◆ PROBLEM DESCRIPTION
Give back the material word for word, every line included.
──────
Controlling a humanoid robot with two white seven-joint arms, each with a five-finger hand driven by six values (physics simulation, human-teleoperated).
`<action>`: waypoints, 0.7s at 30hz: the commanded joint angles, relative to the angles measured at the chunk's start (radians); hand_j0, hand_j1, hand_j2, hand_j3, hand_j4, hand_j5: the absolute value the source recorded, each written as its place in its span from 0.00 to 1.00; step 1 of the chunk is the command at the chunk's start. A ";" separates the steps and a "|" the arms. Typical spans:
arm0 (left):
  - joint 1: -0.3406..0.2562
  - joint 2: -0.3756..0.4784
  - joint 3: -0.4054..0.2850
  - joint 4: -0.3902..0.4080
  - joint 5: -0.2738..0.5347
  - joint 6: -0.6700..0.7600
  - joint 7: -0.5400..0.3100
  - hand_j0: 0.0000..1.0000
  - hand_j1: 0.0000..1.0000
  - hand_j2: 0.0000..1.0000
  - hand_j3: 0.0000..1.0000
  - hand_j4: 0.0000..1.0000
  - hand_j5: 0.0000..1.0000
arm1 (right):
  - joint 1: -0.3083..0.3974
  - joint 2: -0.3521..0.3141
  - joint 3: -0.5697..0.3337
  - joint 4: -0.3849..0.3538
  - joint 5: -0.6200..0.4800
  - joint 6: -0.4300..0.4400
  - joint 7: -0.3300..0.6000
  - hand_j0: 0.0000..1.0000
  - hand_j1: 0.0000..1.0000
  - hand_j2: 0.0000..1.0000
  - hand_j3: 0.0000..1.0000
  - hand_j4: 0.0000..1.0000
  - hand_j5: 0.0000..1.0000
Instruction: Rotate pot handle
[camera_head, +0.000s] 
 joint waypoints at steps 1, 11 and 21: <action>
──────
◆ RESULT BELOW
Controlling a humanoid robot with two white seven-joint arms, each with a five-finger hand driven by six values (physics simulation, human-teleoperated).
`<action>`: waypoints, 0.7s at 30hz: the commanded joint angles, relative to the angles measured at the chunk's start (radians); hand_j0, hand_j1, hand_j2, hand_j3, hand_j4, hand_j5: the absolute value the source recorded, each written as its place in its span from 0.00 to 1.00; step 1 of the chunk is the command at the chunk's start. A ";" separates the steps and a "|" the arms. Typical spans:
arm0 (left):
  - joint 1: -0.3406..0.2562
  - joint 2: -0.3756..0.4784
  - joint 3: -0.4054..0.2850
  - joint 4: -0.3902..0.4080
  - joint 5: -0.2738..0.5347
  - joint 6: -0.6700..0.7600
  - joint 7: -0.5400..0.3100
  - hand_j0: 0.0000..1.0000
  - hand_j1: 0.0000..1.0000
  - hand_j2: 0.0000..1.0000
  - hand_j3: 0.0000..1.0000
  - hand_j4: 0.0000..1.0000
  - hand_j5: 0.0000..1.0000
arm1 (right):
  - joint 1: -0.3083..0.3974
  - joint 2: -0.3521..0.3141
  - joint 3: -0.5697..0.3337
  - joint 4: -0.3849..0.3538
  - joint 5: -0.6200..0.4800
  - joint 6: -0.4300..0.4400
  - joint 7: -0.3300..0.6000
  - hand_j0: 0.0000..1.0000
  - hand_j1: 0.0000..1.0000
  - hand_j2: 0.0000..1.0000
  - hand_j3: 0.0000..1.0000
  - hand_j4: 0.0000..1.0000
  - hand_j5: 0.0000..1.0000
Instruction: Rotate pot handle
[camera_head, +0.000s] 
 joint waypoints at steps 1, 11 and 21: <action>

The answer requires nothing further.